TASK OBJECTIVE → Please write out the entire listing below exactly, excluding its pictures.

GIVEN INFORMATION →
################
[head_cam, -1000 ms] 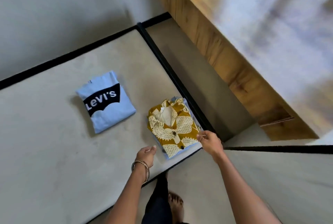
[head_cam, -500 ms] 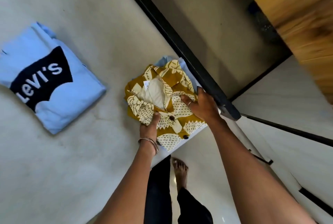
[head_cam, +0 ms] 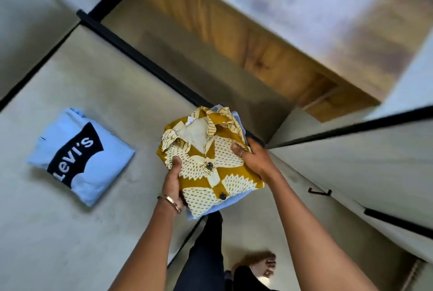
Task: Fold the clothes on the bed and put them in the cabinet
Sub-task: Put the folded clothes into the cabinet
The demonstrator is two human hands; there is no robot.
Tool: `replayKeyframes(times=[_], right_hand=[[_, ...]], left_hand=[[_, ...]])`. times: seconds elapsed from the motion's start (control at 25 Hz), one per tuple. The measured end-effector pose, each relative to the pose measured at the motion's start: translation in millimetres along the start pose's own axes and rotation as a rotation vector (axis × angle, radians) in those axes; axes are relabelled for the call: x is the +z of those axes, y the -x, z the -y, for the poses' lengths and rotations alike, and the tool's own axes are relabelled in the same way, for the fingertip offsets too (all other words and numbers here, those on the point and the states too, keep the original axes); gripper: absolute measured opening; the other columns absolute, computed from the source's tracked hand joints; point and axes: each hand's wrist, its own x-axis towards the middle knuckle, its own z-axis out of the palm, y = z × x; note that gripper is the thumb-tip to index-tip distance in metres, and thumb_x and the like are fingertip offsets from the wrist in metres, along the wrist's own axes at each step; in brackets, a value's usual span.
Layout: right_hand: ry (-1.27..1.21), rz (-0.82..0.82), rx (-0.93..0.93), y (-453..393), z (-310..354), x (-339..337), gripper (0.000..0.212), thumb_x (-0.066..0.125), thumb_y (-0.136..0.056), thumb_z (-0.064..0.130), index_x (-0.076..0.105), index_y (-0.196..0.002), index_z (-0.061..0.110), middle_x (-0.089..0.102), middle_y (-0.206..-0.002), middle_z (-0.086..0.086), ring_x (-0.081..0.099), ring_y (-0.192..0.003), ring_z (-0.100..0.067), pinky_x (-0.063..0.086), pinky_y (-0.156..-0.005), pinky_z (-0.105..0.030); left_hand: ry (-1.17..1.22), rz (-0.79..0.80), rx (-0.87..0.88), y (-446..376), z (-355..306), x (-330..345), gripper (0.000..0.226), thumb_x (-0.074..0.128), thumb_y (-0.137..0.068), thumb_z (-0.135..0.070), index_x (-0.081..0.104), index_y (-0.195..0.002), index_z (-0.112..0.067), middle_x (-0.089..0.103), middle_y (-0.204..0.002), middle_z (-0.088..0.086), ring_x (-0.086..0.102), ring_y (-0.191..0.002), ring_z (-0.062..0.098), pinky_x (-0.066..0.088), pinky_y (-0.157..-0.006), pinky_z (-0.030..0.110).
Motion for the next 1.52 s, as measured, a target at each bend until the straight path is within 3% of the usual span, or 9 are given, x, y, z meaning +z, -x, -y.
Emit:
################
THE ANSWER →
[head_cam, -1000 ms] 
[head_cam, -500 ms] 
[head_cam, +0 ms] 
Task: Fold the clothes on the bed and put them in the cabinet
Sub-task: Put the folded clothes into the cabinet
The demonstrator is two human hands; there is no robot.
Tool: `replayKeyframes(times=[_], right_hand=[[_, ...]], left_hand=[[_, ...]])`. times: seconds elapsed from the motion's start (control at 25 Hz), one per tuple. The measured end-effector pose, each relative to the pose measured at the motion's start: translation in millimetres along the start pose's own axes and rotation as a rotation vector (axis × angle, radians) in those axes; axes are relabelled for the call: x is the +z of those axes, y the -x, z the -y, for the poses' lengths and rotations alike, and the tool's own axes are relabelled in the same way, for the fingertip offsets too (all other words and numbers here, those on the point and the states too, keep the original axes); gripper: absolute measured opening; the other columns absolute, computed from the source's tracked hand joints; point and axes: each hand's wrist, its own x-axis towards the middle knuckle, its own z-axis out of the palm, y = z × x; note that gripper is the thumb-tip to index-tip distance in metres, and thumb_x and the like are fingertip offsets from the wrist in metres, along the wrist's own axes at each step; in brackets, a value's usual span.
Layout: right_hand: ry (-1.27..1.21), rz (-0.82..0.82), rx (-0.93..0.93), y (-453..393), z (-310..354), x (-339..337), gripper (0.000..0.212), thumb_x (-0.066..0.125), thumb_y (-0.136..0.056), thumb_z (-0.064..0.130), index_x (-0.076..0.105), index_y (-0.196..0.002), index_z (-0.061..0.110), middle_x (-0.089..0.102), middle_y (-0.206..-0.002), middle_z (-0.086..0.086), ring_x (-0.081..0.099), ring_y (-0.192..0.003), ring_z (-0.100..0.067), pinky_x (-0.063..0.086), pinky_y (-0.156..-0.005), pinky_z (-0.105..0.030); left_hand: ry (-1.17..1.22), rz (-0.79..0.80), rx (-0.87..0.88), y (-446..376), z (-355..306), x (-330..345), gripper (0.000..0.226), thumb_x (-0.074..0.128), thumb_y (-0.137..0.068), thumb_z (-0.135..0.070), index_x (-0.081..0.104), index_y (-0.195..0.002), index_z (-0.112..0.067), middle_x (-0.089..0.103), middle_y (-0.204..0.002), middle_z (-0.088..0.086), ring_x (-0.086..0.102), ring_y (-0.191..0.002), ring_z (-0.062..0.098), pinky_x (-0.066..0.088), pinky_y (-0.157..-0.006), pinky_z (-0.030..0.110).
Motion for the next 1.52 s, as measured, a target at each bend until the straight path is within 3% of the usual span, or 9 are given, x, y, z meaning +z, -x, -y.
Emit:

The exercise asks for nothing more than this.